First we create a unique id by group in column ID:
df$id <- cumsum(c(1, diff(df$ID)!=0))
ID Description id
1 1 Low Blood Sugar, High Temperature 1
2 1 No Appetite 1
3 2 Blood Test Taken 2
4 2 D4556 Applied, No Obvious Reaction 2
5 3 At Rest 3
6 1 Lower Temperature, Improving 4
7 1 Walked 50m 4
8 1 Sedated 4
Then we select the last rows meeting the condition and create the vector:
c(t(df[df$id==max(df$id),][2]))
Output:
[1] "Lower Temperature, Improving" "Walked 50m" "Sedated"

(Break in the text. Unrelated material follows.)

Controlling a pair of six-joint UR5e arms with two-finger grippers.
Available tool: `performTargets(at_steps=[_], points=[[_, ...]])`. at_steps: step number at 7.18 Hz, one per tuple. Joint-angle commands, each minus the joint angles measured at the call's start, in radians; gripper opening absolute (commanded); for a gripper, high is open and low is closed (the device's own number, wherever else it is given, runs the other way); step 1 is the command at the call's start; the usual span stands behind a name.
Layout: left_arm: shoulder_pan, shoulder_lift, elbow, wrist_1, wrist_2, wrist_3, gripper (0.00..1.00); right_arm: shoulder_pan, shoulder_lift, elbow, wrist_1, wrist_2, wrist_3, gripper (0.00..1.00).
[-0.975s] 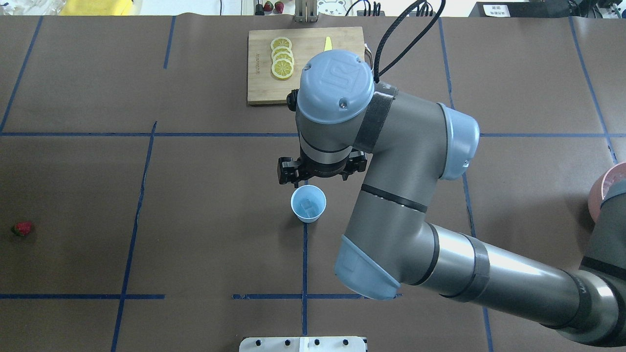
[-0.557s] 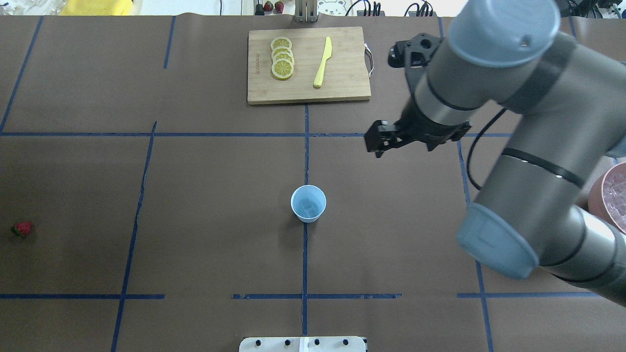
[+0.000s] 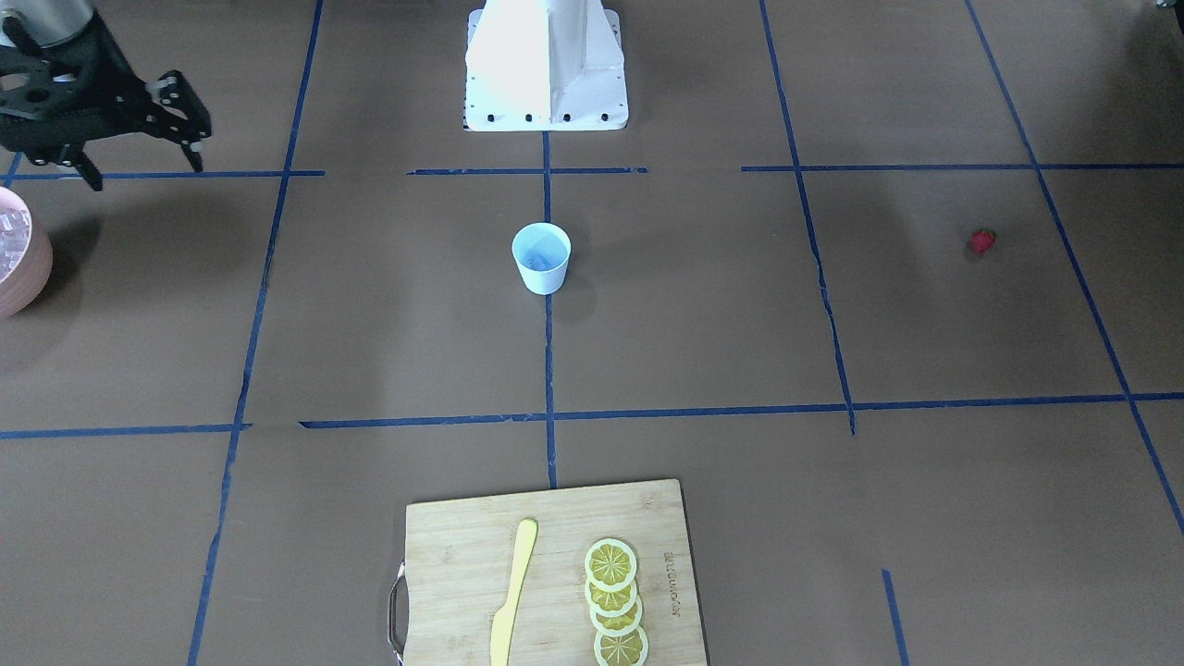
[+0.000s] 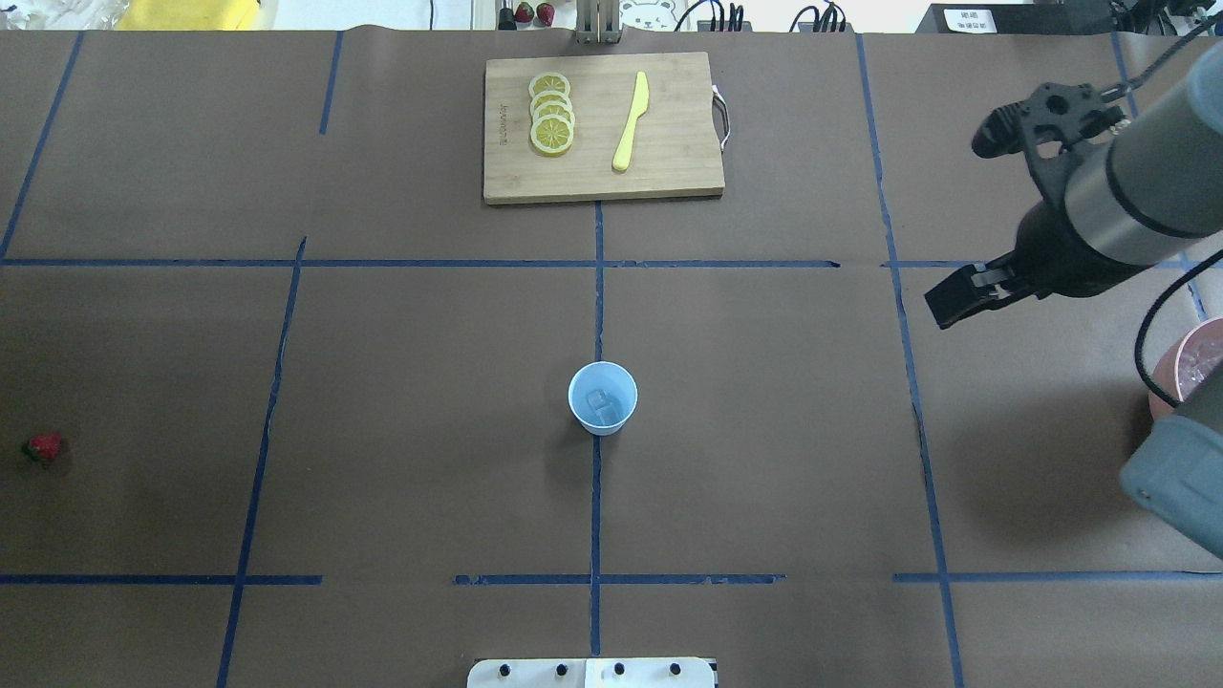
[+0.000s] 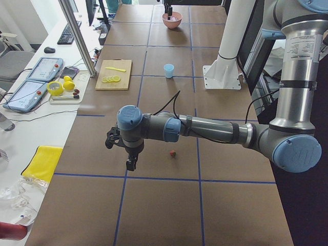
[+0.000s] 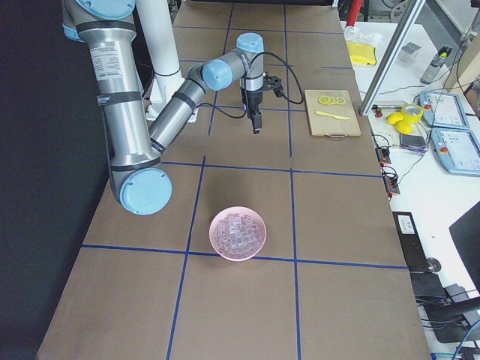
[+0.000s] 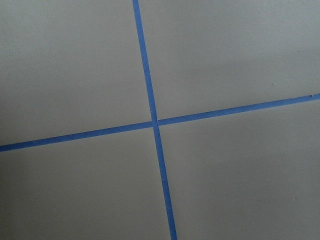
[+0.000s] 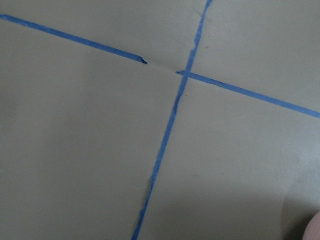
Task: Put ice and strawberries in cup
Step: 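Move the right gripper back over the pink ice bowl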
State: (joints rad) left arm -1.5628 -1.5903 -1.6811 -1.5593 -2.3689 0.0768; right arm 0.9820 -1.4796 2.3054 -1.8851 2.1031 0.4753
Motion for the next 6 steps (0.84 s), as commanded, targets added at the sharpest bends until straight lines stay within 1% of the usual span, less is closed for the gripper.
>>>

With data.table you can try:
require(data.table)
setDT(df)
dt[,list(ID=ID[1],Description=paste(Description,collapse=", ")),
by=cumsum(c(TRUE,df$ID[2:nrow(df)]!=df$ID[1:(nrow(df)-1)]))][,
list(ID,Description)]
#ID Description
#1: 1 Low Blood Sugar, High Temperature, No Appetite
#2: 2 Blood Test Taken, D4556 Applied, No Obvious Reaction
#3: 3 At Rest
#4: 1 Lower Temperature, Improving, Walked 50m, Sedated
Although this old question already has an accepted answer, I felt challenged to add another data.table solution which uses rleid() but is different to this answer:
library(data.table) # CRAN version 1.10.4 used
setDT(DF)[, .(ID, Description = toString(Description)), by = rleid(ID)][, .SD[.N]]
# rleid ID Description
#1: 4 1 Lower Temperature, Improving, Walked 50m, Sedated
This returns the aggregated last entries concerning the very last patient ID as requested by the OP.
As already mentioned in the other answer, rleid can be removed by chaining [, rleid := NULL].

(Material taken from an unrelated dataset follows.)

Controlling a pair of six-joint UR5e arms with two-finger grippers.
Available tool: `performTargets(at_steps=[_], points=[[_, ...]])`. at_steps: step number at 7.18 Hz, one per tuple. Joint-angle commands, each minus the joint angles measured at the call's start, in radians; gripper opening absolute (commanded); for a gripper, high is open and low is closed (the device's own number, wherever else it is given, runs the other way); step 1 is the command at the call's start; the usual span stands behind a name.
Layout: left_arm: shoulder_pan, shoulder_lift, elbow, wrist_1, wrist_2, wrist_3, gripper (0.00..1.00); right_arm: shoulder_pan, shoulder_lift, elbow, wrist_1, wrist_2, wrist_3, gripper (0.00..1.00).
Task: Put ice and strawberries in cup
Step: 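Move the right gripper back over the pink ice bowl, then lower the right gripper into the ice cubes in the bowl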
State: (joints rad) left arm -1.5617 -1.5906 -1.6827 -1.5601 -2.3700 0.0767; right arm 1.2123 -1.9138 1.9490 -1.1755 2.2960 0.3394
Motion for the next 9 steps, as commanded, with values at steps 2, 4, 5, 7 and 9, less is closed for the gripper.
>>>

Just to mention, we can retrieve the aggregated last entries for each patient ID with a slight modification:
setDT(DF)[, .(Description = toString(Description)), .(ID, rleid(ID))][, .SD[.N], ID]
# ID rleid Description
#1: 1 4 Lower Temperature, Improving, Walked 50m, Sedated
#2: 2 2 Blood Test Taken, D4556 Applied, No Obvious Reaction
#3: 3 3 At Rest
Note that it is not required to name the by parameter as long as it is the third unnamed parameter.
Data
library(data.table)
DF <- fread(
'ID Description
1 "Low Blood Sugar, High Temperature"
1 "No Appetite"
2 "Blood Test Taken"
2 "D4556 Applied, No Obvious Reaction"
3 "At Rest"
1 "Lower Temperature, Improving"
1 "Walked 50m"
1 "Sedated"'
, data.table = FALSE)
Note that the parameter data.table = FALSE instructs fread() to return a data.frame to be in line with OP's specifications.